_YOUR GOAL_: The answer should reproduce every entry exactly and contain no images.

[Saved data entries]

☆ ☆ ☆

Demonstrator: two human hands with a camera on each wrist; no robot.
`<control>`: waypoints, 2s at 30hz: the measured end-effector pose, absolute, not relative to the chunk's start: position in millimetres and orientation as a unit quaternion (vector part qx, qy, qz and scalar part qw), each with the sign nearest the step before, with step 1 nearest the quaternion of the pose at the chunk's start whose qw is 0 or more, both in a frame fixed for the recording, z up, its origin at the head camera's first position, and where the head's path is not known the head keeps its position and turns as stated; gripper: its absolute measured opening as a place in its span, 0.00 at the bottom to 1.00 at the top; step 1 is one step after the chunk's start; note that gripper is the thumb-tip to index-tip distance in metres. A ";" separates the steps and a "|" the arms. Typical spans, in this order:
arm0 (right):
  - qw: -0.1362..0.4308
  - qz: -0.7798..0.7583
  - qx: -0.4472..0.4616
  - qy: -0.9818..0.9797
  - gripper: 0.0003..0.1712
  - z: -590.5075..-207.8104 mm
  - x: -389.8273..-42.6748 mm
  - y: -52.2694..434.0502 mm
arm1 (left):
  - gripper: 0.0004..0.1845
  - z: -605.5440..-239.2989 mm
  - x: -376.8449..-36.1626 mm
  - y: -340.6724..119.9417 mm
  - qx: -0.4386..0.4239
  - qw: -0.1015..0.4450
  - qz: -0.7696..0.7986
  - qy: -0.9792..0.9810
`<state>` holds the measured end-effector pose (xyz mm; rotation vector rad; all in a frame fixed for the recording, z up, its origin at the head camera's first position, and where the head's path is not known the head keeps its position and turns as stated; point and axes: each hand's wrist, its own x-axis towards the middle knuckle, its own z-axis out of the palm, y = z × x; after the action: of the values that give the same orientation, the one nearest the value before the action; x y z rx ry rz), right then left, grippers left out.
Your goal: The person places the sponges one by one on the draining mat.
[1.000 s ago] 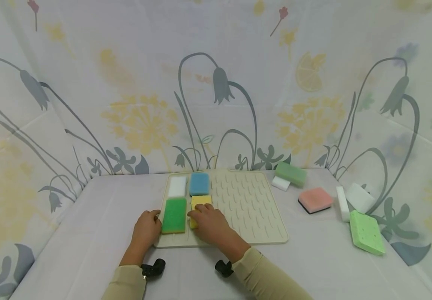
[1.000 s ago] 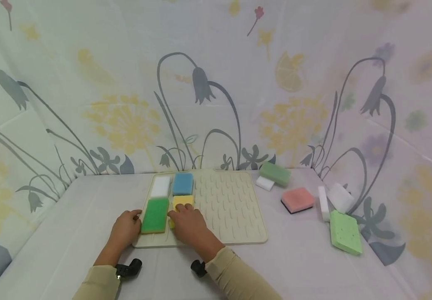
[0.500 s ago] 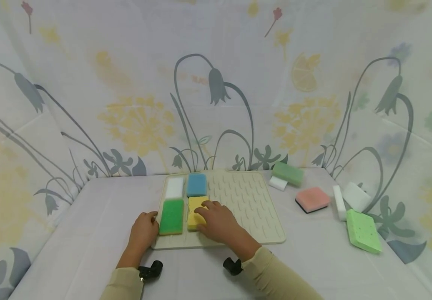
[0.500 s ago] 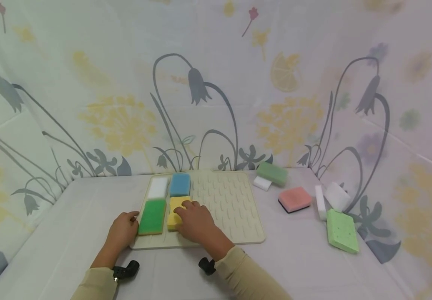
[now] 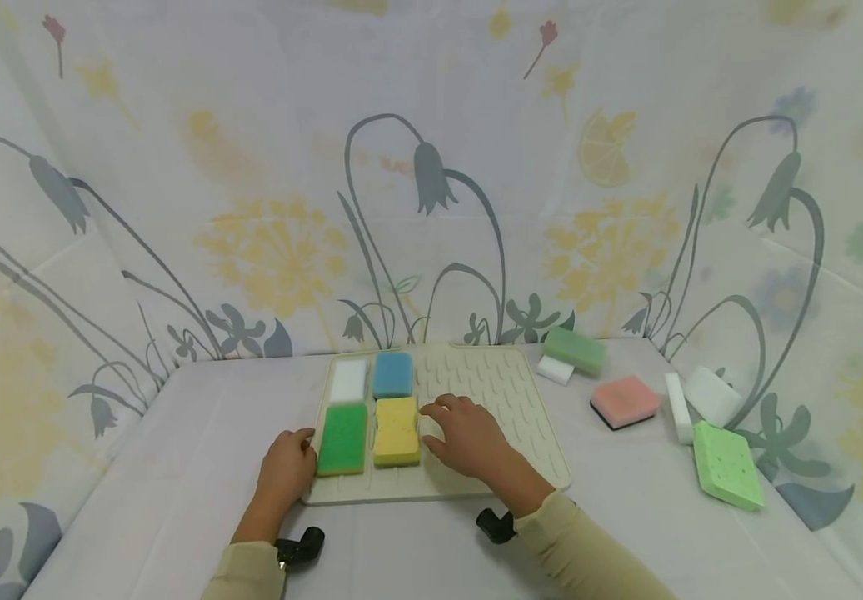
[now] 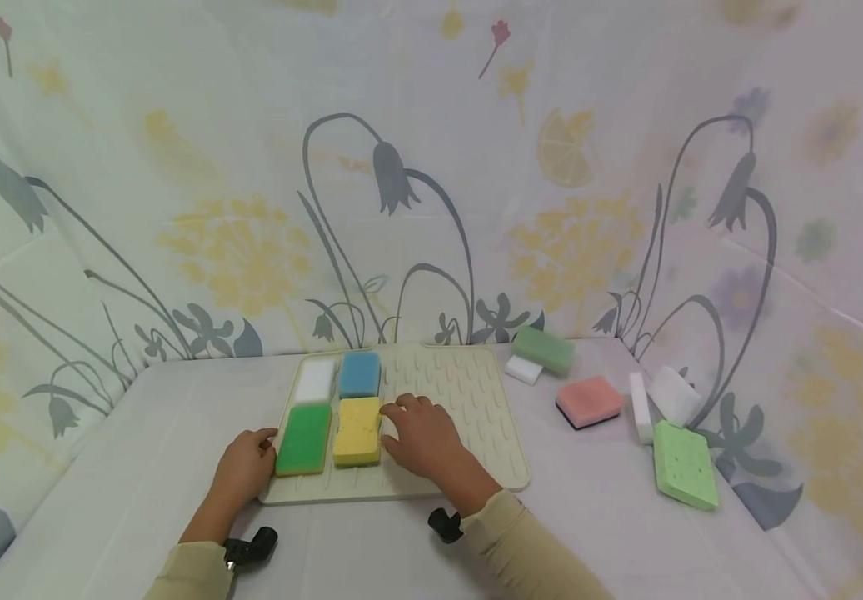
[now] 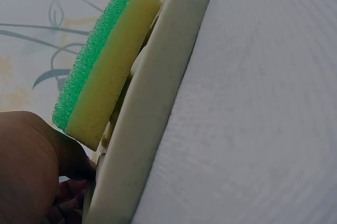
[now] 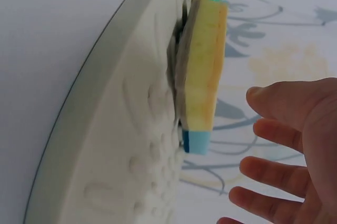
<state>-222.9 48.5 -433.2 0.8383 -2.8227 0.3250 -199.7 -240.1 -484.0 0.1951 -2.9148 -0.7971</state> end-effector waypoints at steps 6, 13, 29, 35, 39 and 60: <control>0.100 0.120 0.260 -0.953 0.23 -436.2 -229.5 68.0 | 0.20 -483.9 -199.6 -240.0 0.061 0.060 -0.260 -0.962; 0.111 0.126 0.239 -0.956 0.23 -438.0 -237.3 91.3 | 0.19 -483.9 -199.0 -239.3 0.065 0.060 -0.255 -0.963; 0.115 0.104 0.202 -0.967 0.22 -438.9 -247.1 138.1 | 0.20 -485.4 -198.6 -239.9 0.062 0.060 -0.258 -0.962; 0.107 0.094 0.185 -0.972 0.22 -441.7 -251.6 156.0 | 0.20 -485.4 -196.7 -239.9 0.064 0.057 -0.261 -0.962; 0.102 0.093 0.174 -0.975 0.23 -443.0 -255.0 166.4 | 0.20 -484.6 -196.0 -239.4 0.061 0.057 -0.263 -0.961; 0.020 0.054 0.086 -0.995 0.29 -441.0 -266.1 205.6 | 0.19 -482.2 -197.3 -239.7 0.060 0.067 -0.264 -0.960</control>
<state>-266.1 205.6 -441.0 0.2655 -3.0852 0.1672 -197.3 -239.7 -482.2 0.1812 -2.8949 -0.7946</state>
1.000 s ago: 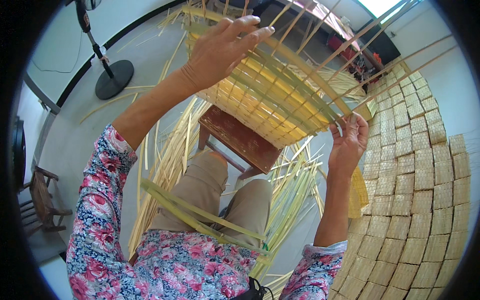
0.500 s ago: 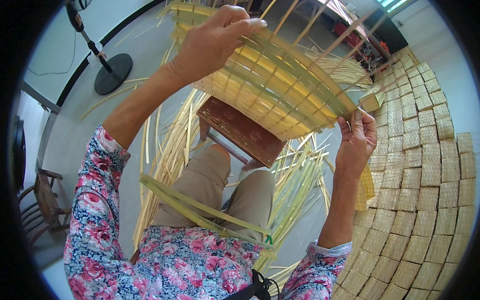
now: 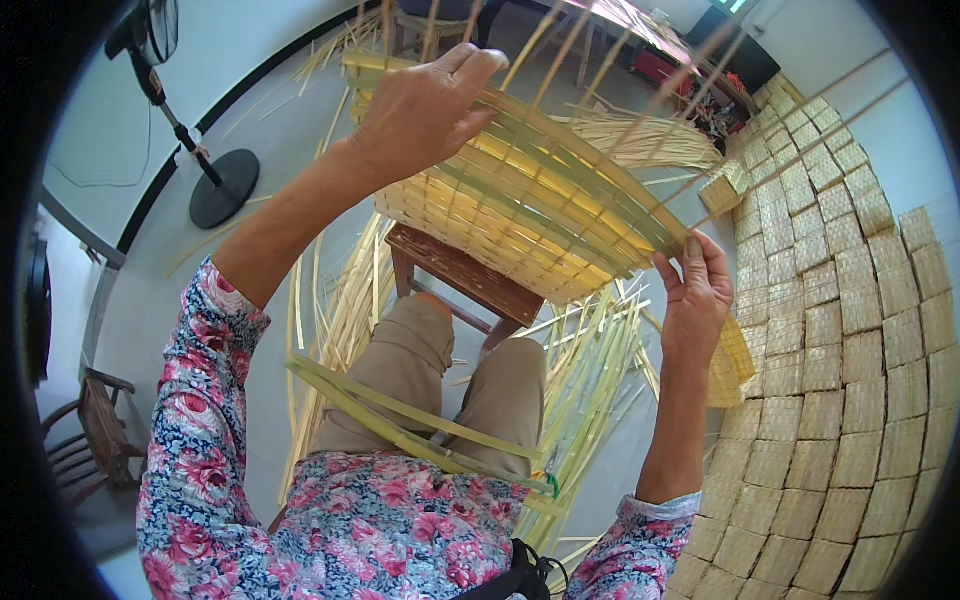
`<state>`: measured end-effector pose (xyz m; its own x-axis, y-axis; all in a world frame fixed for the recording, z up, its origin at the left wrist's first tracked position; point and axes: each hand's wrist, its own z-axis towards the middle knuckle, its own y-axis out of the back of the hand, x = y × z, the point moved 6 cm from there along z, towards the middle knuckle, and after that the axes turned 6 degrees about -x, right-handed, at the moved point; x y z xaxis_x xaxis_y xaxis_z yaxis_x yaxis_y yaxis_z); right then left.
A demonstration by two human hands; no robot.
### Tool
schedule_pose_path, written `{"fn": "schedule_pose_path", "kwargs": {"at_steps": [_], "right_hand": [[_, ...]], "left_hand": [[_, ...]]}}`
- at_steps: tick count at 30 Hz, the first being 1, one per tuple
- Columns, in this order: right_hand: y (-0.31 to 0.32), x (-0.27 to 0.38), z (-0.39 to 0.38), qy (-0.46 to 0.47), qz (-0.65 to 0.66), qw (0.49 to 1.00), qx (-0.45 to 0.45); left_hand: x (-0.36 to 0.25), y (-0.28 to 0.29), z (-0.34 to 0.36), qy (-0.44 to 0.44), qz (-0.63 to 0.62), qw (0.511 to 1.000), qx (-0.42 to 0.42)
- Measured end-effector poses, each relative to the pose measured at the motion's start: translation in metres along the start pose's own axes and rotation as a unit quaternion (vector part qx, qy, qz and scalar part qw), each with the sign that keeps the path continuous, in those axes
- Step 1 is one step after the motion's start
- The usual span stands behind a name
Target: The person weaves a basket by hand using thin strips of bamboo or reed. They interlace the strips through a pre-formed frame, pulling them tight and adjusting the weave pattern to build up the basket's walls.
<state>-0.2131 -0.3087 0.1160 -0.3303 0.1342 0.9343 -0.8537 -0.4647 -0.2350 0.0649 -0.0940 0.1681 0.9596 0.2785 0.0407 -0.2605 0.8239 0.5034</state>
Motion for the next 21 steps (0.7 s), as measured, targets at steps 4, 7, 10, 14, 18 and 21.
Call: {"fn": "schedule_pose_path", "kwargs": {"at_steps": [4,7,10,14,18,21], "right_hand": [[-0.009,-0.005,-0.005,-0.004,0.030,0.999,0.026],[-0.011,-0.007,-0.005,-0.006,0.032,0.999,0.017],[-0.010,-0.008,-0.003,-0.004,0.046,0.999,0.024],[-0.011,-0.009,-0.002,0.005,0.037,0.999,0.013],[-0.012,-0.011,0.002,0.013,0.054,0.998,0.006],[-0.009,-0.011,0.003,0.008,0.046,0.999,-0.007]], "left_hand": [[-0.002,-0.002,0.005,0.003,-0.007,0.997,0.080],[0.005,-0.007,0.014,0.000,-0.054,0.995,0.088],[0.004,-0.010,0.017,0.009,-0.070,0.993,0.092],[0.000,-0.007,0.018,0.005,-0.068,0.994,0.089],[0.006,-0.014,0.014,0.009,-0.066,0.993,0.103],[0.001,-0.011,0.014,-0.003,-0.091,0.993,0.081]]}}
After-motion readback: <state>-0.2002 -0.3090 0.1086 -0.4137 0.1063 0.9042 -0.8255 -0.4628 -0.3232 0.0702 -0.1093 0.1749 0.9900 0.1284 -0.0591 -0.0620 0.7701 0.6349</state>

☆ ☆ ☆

_COMPLETED EXERCISE_:
Demonstrator: two human hands with a camera on each wrist; no robot.
`<control>`: waypoints, 2s at 30hz: the measured end-effector pose, absolute, not relative to the chunk's start: position in millimetres and orientation as a unit quaternion (vector part qx, qy, qz and scalar part qw), each with the sign nearest the step before, with step 1 nearest the quaternion of the pose at the chunk's start whose qw is 0 or more, both in a frame fixed for the recording, z up, its origin at the head camera's first position, and where the head's path is not known the head keeps its position and turns as stated; gripper: its absolute measured opening as a place in its span, 0.00 at the bottom to 1.00 at the top; step 1 is one step after the chunk's start; note that gripper is the thumb-tip to index-tip distance in metres. A ";" separates the steps and a "|" the arms. Typical spans, in this order:
arm0 (right):
  - qw: -0.1362..0.4308
  - qz: -0.7798..0.7583
  - qx: -0.4472..0.4616
  - qy: -0.9818..0.9797
  - gripper: 0.0003..0.1712
  - z: -590.5075..-207.8104 mm
  - x: -389.8273..-42.6748 mm
  - y: -52.2694..434.0502 mm
arm1 (left):
  - gripper: 0.0004..0.1845
  - z: -605.5440..-239.2989 mm
  - x: -376.8449..-36.1626 mm
  - y: -340.6724..119.9417 mm
  - qx: -0.4386..0.4239
  - qw: -0.1015..0.4450
  - qz: -0.7696..0.7986
  - qy: -0.9792..0.9810
`<state>` holds the measured end-effector pose (xyz mm; rotation vector rad; all in a frame fixed for the recording, z up, its origin at the head camera's first position, and where the head's path is not known the head keeps its position and turns as stated; point and axes: each hand's wrist, its own x-axis towards the middle knuckle, its own z-axis out of the palm, y = z × x; after the action: of the values that give the same orientation, the one nearest the value before the action; x y z rx ry rz), right then left, grippers left out.
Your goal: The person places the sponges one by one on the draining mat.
[1.000 s ago] 
[1.000 s ago] 
[0.500 s ago] 
[0.500 s ago] 
[now] 
[now] 
[now] 
[now] 
<state>-222.9 48.5 -433.2 0.8383 -2.8227 0.3250 -199.7 -240.1 -484.0 0.1951 -2.9148 -0.7971</state> end-effector waypoints at steps 6, 13, 29, 35, 39 and 60: <control>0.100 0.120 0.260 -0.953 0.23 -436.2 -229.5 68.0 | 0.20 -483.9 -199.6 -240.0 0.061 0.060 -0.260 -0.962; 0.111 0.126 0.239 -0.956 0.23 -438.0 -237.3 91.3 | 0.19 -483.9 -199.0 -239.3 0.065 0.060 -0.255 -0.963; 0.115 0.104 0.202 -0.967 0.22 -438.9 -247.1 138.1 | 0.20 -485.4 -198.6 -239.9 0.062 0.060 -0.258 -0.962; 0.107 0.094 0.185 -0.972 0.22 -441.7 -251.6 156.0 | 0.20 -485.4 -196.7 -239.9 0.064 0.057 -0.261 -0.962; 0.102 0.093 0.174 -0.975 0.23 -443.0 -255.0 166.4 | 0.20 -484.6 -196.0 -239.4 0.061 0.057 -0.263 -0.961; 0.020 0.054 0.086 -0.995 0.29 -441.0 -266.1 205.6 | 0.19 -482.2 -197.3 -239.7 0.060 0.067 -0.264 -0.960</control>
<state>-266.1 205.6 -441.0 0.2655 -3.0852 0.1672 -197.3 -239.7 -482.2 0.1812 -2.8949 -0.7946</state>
1.000 s ago: 
0.500 s ago: 
now: 
`<state>`: measured end-effector pose (xyz m; its own x-axis, y-axis; all in a world frame fixed for the recording, z up, its origin at the left wrist's first tracked position; point and axes: each hand's wrist, its own z-axis towards the middle knuckle, its own y-axis out of the back of the hand, x = y × z, the point moved 6 cm from there along z, towards the middle knuckle, and after that the axes turned 6 degrees about -x, right-handed, at the moved point; x y z xaxis_x xaxis_y xaxis_z yaxis_x yaxis_y yaxis_z); right then left.
A demonstration by two human hands; no robot.
### Tool
schedule_pose_path, written `{"fn": "schedule_pose_path", "kwargs": {"at_steps": [_], "right_hand": [[_, ...]], "left_hand": [[_, ...]]}}`
- at_steps: tick count at 30 Hz, the first being 1, one per tuple
- Columns, in this order: right_hand: y (-0.31 to 0.32), x (-0.27 to 0.38), z (-0.39 to 0.38), qy (-0.46 to 0.47), qz (-0.65 to 0.66), qw (0.49 to 1.00), qx (-0.45 to 0.45); left_hand: x (-0.36 to 0.25), y (-0.28 to 0.29), z (-0.34 to 0.36), qy (-0.44 to 0.44), qz (-0.63 to 0.62), qw (0.511 to 1.000), qx (-0.42 to 0.42)
- Measured end-effector poses, each relative to the pose measured at the motion's start: translation in metres along the start pose's own axes and rotation as a unit quaternion (vector part qx, qy, qz and scalar part qw), each with the sign that keeps the path continuous, in those axes
- Step 1 is one step after the motion's start
- The usual span stands behind a name
Target: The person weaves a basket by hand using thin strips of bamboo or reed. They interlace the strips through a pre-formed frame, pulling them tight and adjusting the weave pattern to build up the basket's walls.
<state>-0.2131 -0.3087 0.1160 -0.3303 0.1342 0.9343 -0.8537 -0.4647 -0.2350 0.0649 -0.0940 0.1681 0.9596 0.2785 0.0407 -0.2605 0.8239 0.5034</state>
Motion for the next 21 steps (0.7 s), as measured, targets at steps 4, 7, 10, 14, 18 and 21.
Call: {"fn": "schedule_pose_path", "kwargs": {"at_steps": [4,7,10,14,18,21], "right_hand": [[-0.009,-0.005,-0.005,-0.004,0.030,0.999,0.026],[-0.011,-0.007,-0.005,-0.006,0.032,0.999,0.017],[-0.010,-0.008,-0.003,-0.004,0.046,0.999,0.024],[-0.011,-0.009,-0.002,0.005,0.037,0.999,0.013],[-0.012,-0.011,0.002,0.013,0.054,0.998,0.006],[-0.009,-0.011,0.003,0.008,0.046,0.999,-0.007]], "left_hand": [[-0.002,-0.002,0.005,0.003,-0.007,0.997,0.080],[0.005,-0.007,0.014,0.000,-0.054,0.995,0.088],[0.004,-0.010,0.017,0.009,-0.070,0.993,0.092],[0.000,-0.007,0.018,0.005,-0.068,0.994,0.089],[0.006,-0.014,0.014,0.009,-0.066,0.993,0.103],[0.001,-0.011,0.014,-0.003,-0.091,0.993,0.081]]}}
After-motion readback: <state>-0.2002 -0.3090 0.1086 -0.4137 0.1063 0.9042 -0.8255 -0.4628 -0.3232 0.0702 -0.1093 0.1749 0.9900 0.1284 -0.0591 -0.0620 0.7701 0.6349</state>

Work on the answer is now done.